Overlooking this once-dilapidated house in Sydney’s Paddington would have been easy to do.
A former working class inner-city suburb of ramshackle terraces, deemed a slum for redevelopment in the ’50s, it’s now home to some of the most expensive real estate per square metre in Sydney.
Second from the right, this terrace house was once dilapidated and easy to overlook
Cashing in on potential
It was never a grand house, but its size and position saw it bought and sold many times over the years, and with each new owner came additions and changes.
While fixer-upper projects in the area are often snapped up fast, this property didn’t lend itself well to the market, says architect Georgina Wilson.

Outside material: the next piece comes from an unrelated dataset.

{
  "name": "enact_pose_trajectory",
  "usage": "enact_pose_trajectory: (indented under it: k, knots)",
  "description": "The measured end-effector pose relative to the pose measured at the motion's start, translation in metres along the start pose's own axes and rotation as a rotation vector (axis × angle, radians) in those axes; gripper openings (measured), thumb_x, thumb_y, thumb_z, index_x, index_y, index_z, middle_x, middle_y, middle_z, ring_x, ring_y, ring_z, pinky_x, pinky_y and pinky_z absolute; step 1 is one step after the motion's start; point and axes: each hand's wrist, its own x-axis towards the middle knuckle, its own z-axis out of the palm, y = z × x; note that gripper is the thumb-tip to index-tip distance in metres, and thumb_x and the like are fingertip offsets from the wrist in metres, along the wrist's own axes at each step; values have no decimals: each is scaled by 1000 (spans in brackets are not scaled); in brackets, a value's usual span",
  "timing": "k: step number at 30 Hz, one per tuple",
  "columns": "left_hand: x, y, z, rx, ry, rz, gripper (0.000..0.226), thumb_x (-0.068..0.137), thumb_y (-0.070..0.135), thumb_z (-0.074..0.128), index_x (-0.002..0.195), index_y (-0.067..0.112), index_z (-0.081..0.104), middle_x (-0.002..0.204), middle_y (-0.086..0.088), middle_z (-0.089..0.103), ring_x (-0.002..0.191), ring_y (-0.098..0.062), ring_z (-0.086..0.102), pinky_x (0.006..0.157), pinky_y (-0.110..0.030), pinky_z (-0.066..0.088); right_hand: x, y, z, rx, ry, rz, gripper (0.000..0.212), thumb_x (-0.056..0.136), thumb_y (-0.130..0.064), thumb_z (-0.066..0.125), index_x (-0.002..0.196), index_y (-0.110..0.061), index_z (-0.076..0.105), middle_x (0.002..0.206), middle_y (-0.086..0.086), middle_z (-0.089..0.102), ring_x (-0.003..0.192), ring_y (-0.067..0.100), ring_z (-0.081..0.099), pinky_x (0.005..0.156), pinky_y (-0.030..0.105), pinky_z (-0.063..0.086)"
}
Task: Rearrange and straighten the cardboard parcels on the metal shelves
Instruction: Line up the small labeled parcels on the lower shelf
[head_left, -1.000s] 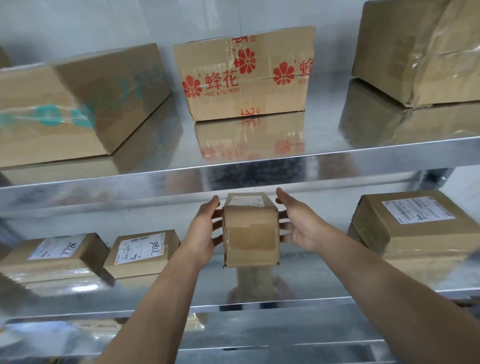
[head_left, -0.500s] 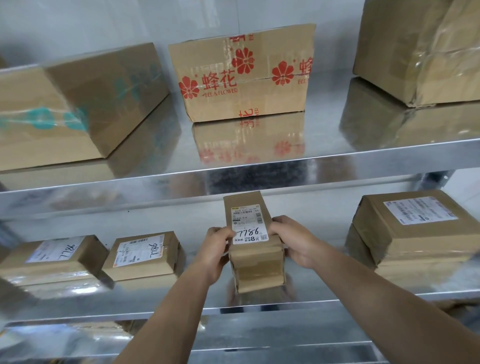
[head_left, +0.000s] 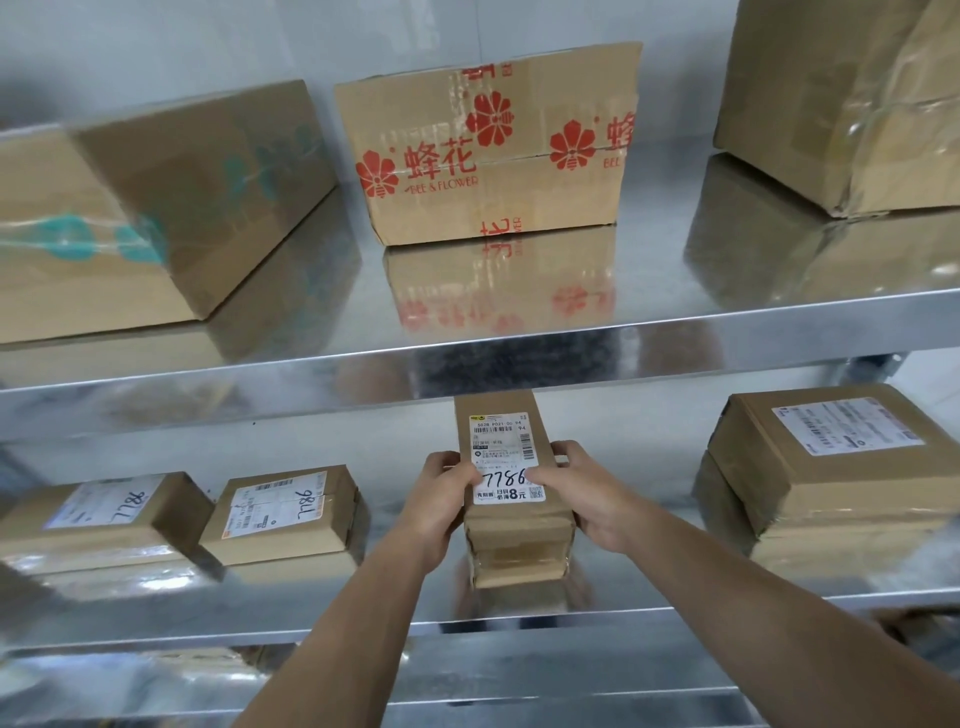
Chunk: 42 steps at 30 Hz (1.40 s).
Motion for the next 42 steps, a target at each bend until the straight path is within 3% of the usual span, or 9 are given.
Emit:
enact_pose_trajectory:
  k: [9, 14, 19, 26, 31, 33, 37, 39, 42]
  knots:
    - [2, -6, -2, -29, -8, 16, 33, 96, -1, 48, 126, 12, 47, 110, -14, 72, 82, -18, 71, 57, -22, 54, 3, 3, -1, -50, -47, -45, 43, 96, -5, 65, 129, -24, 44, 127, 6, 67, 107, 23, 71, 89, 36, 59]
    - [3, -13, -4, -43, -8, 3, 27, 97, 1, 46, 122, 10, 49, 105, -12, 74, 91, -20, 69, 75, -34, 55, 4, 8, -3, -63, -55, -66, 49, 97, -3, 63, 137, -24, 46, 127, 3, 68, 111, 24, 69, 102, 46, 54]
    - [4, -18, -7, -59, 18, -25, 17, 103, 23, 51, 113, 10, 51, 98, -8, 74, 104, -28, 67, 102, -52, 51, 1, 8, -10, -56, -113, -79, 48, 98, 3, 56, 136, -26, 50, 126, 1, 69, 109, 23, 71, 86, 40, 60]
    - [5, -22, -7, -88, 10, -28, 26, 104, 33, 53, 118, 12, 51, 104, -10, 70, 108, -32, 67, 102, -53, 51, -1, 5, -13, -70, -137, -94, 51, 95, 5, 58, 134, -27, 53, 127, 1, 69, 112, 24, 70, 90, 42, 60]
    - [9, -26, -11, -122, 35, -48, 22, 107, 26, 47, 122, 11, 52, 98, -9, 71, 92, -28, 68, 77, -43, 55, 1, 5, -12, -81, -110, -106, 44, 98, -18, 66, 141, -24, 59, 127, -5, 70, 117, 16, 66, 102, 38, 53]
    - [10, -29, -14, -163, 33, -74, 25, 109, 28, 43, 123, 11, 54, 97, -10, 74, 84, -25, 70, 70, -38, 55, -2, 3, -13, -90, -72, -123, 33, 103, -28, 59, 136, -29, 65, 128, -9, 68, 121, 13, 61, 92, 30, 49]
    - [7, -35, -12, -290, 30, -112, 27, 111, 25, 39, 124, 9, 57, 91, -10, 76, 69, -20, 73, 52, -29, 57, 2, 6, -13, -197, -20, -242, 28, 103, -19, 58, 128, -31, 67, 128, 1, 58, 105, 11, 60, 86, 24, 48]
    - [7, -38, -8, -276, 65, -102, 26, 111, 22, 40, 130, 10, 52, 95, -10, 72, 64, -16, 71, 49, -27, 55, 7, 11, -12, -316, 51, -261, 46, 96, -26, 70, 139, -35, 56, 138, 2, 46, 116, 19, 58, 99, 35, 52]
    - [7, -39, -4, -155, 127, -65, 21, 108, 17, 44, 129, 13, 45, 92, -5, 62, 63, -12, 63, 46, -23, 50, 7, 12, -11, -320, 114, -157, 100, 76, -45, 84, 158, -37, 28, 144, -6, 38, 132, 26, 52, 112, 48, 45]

‘When you entered this house, you felt confused. It had been added to and added to in quite a random fashion and had evolved to such a degree that it was very off-putting,’ says Georgina.
‘It was claustrophobic and dark, and even the physical act of walking around made you feel topsy-turvy, as there was such bad fall on all the floors.
‘One of the most confronting aspects was that the entire width, which was only five or six metres, was cut down the middle by a skinny additional wing tacked onto the back,’ she says.
But what others missed, the new owners saw. A 175sqm block in a great position, good streets front and rear, with an attic space and a partially excavated basement meaning there was significant volume already existing.
It needed a lot of work, but the price was right, so the project began.
Fusing old and new
The owners had clear ideas about what they needed, and with a growing family, flexibility was paramount.
‘What you need with toddlers is different to what you’ll need with school-aged kids. I wanted to maximise the potential in every space, so it could adapt as necessary,’ says Georgina.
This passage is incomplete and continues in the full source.